I know not how. I should not even try.
So go forth in flexion; dorsi–, plantar– and otherwise.
Go forth in extension, adduction, and AB–duction.
Enjoy both elevation and depression,
Pronation and supination
Inversion, eversion, protraction, retraction, rotation and
circumduction.
So go forth and touch the brain through the skin using the
hypothalamus to unveil well–beingness.
Teach consciousness its parasympatheic state.
Offer more than pressure, which creates a mechanical response;
offer the opportunity for a reflexive response...
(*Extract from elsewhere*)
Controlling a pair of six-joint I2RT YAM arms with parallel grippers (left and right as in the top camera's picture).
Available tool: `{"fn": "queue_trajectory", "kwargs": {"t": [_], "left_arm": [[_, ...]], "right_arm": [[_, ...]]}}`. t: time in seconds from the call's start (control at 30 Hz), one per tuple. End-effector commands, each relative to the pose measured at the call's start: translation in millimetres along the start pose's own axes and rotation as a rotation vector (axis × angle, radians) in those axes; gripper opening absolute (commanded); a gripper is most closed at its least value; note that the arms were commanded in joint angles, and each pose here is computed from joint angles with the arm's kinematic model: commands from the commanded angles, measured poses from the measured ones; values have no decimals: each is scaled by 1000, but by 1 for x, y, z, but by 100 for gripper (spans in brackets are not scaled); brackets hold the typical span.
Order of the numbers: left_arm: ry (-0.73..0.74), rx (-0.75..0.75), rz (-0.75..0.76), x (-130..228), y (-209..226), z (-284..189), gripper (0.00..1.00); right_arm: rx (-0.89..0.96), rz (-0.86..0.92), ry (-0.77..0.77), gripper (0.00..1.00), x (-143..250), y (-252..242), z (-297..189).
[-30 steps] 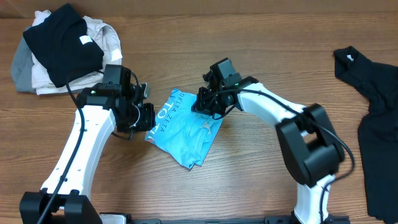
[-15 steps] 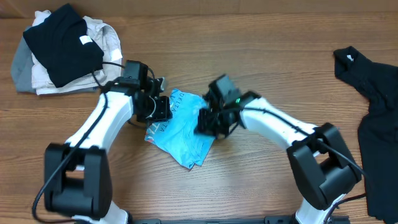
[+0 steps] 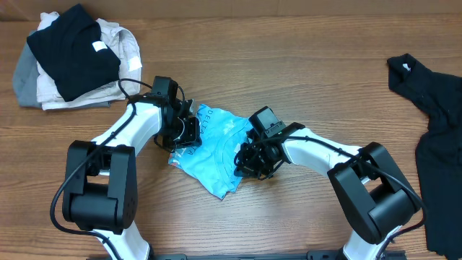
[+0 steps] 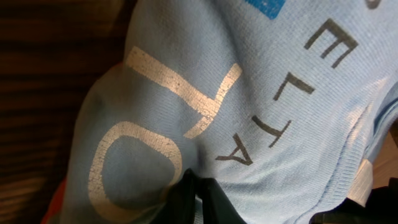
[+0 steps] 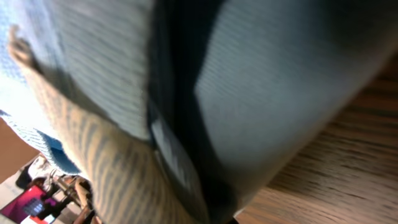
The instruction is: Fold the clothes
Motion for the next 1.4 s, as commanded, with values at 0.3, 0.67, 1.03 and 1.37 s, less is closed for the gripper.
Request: {"fn": "queue_trajectory", "kwargs": {"t": [0.3, 0.67, 1.03, 1.37], "left_arm": [[-231, -118, 17, -21, -15, -74, 12], [-378, 32, 161, -65, -55, -60, 23], [-344, 42, 164, -84, -44, 4, 26], [-424, -226, 41, -106, 19, 8, 35]], "right_arm": [[-31, -91, -335, 4, -17, 22, -80], [-147, -179, -315, 4, -27, 46, -65], [-53, -88, -205, 4, -35, 15, -12], [37, 21, -208, 4, -31, -5, -9]]}}
Point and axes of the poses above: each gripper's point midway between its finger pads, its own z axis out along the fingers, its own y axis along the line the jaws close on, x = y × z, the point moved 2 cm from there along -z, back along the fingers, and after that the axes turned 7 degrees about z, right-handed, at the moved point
As you head out from this place with your new skills, your more
refined skills in hand, and as you work you will continue to grow
and refine this skill set that you have taken great time and
effort to develop here in these past months... I wish for you
that you set up your various practices and that all proceed for
you with a ZING, all in perfect rhythm. I wish you all to work
for a long time, and that your work becomes easy and golden and
nearly impossible to speak about. When you come to a large knot
in the tissues, pause, size up the difficulties, tell yourself to
be careful, keep your attention on what you are doing, work very
slowly and move with the greatatst subtlety until FLOP, the whole
thing comes apart like a clod of earth crumbling to the ground.
Completely satisfied and reluctant to move on, this is one of the
ways in which you can learn to care for life.
Thank you and happy graduation to everyone in the March group
Tuesday, Evening, and Saturday sections!"